-- Problem statement --
Pick out all lines in the listing holding the string "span" and copy them.

━━ Given information

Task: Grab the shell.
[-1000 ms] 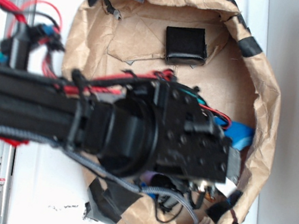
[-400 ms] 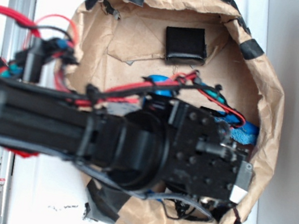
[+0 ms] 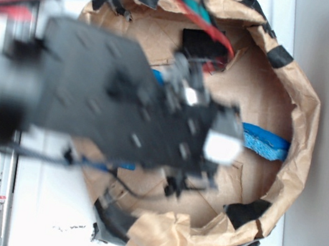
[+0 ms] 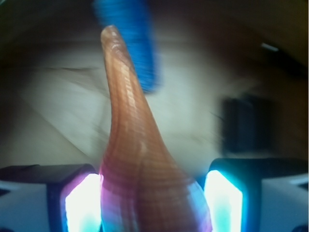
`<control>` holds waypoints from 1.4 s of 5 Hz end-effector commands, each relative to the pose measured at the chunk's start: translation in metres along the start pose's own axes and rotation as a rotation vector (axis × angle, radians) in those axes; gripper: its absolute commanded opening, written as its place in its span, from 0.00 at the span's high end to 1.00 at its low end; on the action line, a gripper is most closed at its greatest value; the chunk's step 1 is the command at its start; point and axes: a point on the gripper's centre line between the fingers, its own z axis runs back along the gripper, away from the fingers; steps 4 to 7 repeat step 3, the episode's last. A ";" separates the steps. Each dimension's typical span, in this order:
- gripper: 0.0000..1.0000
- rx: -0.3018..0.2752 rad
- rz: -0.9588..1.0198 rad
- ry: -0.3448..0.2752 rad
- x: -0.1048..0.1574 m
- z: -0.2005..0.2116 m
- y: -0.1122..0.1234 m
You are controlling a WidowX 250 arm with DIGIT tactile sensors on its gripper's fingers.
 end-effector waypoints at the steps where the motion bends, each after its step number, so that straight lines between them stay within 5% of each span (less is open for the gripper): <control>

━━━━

-- Your response --
`<control>` holds waypoints from 1.4 s of 5 Hz end-effector commands, each relative to the pose measured at the chunk's start: translation in metres along the start pose's own axes and rotation as a rotation vector (axis × angle, radians) in those axes; gripper: its absolute commanded opening, written as its place in its span, from 0.00 at the span's high end to 1.00 at its low end; on the action line, a gripper is most closed at its greatest value; the chunk's step 1 is the command at its start; point and axes: a point on the gripper's centre line between the fingers, its own z axis runs back along the gripper, away from the fingers; steps 4 to 7 repeat step 3, the episode's last. A ";" separates the steps. Each dimension's typical span, in this order:
 end-effector waypoints at the steps where the motion bends, each after its step number, so that straight lines between them stay within 5% of each span (less is open for the gripper): <control>

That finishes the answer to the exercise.